The Handle Strength Test is conducted on products that have one or more handles for lifting or moving the product. The test involves holding the product securely while overloading the handle to determine if the handle and its securement means are damaged or completely fail.

Test Objective: The objective is to verify that product handles and their securement hardware are not damaged allowing the product to fall and cause injury to the user or others in the vicinity of the product. A 3X or 4X safety factor is required depending on the standard (able to withstand 3 or 4 times the rated strength without damage).

Test Purpose: Beyond consideration for the strength of handles over time, the test is also seeking to insure that the handle system will not fail in unintended overload conditions – for example, if the user stacks extra materials (weight) on top of the product when moving or carrying the product by the handles.

Test Method: In general, the requirement is for the handle system to withstand 3X – 4X the weight that the handle supports during intended use. The specific test load and test load application method depends on several variables that can include the product weight and portability, the number of handles, and how the handles are intended to be used per the user instruction manual.

1) Test Load:

a) One Handle: For most standards, a test load equal to 4X the weight of the product is applied to the handle.
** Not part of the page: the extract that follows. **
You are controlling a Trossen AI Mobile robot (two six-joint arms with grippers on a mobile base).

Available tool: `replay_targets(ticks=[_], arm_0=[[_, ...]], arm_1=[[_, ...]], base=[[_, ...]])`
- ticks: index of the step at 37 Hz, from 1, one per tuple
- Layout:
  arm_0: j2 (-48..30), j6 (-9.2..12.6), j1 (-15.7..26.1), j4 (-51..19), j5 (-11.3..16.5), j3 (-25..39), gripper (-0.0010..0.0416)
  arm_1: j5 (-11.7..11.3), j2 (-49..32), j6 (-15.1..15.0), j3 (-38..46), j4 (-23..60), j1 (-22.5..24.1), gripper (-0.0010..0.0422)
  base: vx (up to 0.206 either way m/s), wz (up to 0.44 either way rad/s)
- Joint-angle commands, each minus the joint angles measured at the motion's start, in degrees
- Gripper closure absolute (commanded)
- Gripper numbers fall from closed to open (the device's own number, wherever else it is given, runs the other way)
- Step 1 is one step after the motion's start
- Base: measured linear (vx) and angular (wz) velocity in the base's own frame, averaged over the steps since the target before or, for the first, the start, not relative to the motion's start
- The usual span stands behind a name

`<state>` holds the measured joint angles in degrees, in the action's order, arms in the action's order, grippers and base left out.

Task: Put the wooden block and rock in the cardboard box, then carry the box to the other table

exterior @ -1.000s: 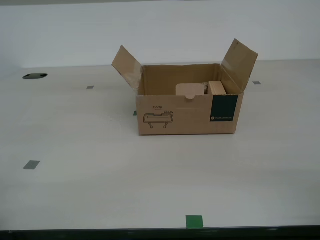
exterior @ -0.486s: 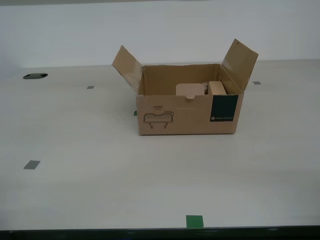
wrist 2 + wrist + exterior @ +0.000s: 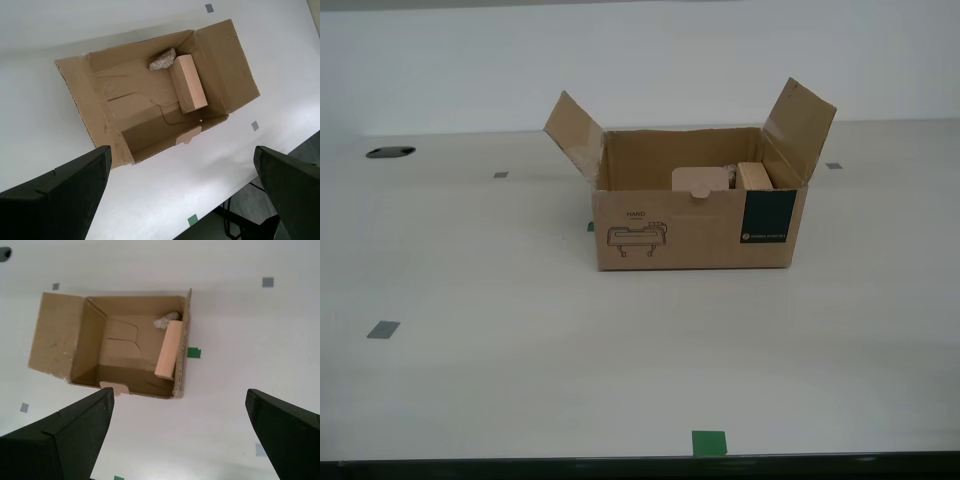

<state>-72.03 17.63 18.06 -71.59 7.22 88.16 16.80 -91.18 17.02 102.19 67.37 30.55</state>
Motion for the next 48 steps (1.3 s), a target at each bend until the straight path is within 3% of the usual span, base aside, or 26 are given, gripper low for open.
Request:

b) Two Handles: Are two handles provided for convenience or necessity?

c) Stacked Products: Products that are designed to be stacked, must have the stacked weight included in the test load calculations.

d) Stationary & Fixed products in some standards are only tested at 2X the normal load.

2) Test Load Application:

a) In all cases, the weight should be hung from the handle without clamping (i.e. wrap a strap around the handle).

b) The weight should be evenly distributed and centered on the handle, with some standards specifying that the weight is to be applied across 70 or 75 mm of the center width of the handle (i.e. using a 70 or 75 mm wide strap)

c) Do Not drop the load onto the handle. Most standards specify that the test load should be gradually applied, over a period of 5 - 10 seconds.

3) Test Time: After gradually applying the load, 1 minute with the full test load in place.

Pass/Fail Criteria: Most standards indicate the following pass fail criteria:

A) During Testing: The handle cannot break allowing the product to fall.

B) After Testing: The handle, its securement hardware, and the portion of the enclosure to which the handle is connected are to be inspected to insure that no damage or distortion was sustained.

Other Considerations: Manufacturers have ultimate liability which means that even if the product is certified to the safety standards, the manufacturer can still be found liable if someone is injured using their product. For this reason, it behooves the manufacturer to think beyond the requirements in the standard.

a) Handles Required: Some standards require portable products weighing 20Kg or more be provided with at least one handle for carrying. In addition, stationary and fixed equipment are usually required to have handles or clearly defined lifting points.

b) Handle Securement Screws: It is a good idea to use handle securement hardware that is protected against loosening. Some standards such as 61010-1 specify that for products with a single handle, the test is performed with one of the securement screws removed unless they are the type that are protected against loosening.

c) Handle Width & Diameter: Think about your typical user. Women and children have smaller hand sizes than men. Is your handle width and diameter adequate for your typical user?

d) Handle Gap from Enclosure: Some handle gaps are too narrow, and consequently the handle opens so close to the enclosure that people with bigger hands can hit their knuckles on the enclosure or handle mounting hardware. Make sure you have people with various hand sizes test the handles.

e) Handle Grip: The safety standards generally do not have requirements that relate to the user’s ability to retain grip on the handle. However, the designer should consider grip surface, especially for situations where the user may have moist hands that could reduce grip. Remember that prolonged gripping will induce hand sweat that can reduce grip. There are many materials that can be used to maximize grip with handle surfaces. Do not take it for granted that the handle you specify has adequate grip.

f) One or Two Handles: You should consider the lifting ability of your typical user combined with the length of time that the user may be asked to hold the product.

  1. ‍Two handles reduce the weight that must be supported by each hand. However, two handles also provide for level carrying of the product which makes it easier for the user to stack items on top of the product while carrying (increasing the load on the handles).
  2. Also consider that, even if you provide two handles, the user may try to lift or move the product by one handle. Make sure your handles are sufficient for this purpose as it is clearly a “foreseeable misuse” that the design engineer must consider.

g) One or Two Person Lifting: Be clear in your instructions if you provide multiple handles. Do you intend the product to be carried by one or two people? Keep in mind that specifying two person movement for heavy products can help prevent injuries from users attempting to lift too much weight. For this reason, you should also include proper lifting instructions in your user manual.

Conclusion: As you can see, we don’t simply perform the tests because they are in the standard. Each test in the standard has a set of objectives that relate to the 6 Hazards of Product Safety. The Handle Strength Test is performed as part of the review for Injury hazards. Protecting the user from handles that are inadequate is crucial to insuring the product continues to provide protection from a Risk of Injury, or from subsequent hazards presented by a product that falls and is damaged but remains operational. It is therefore an extremely important test – another test that directly saves toes, feet, and in some extreme cases, lives.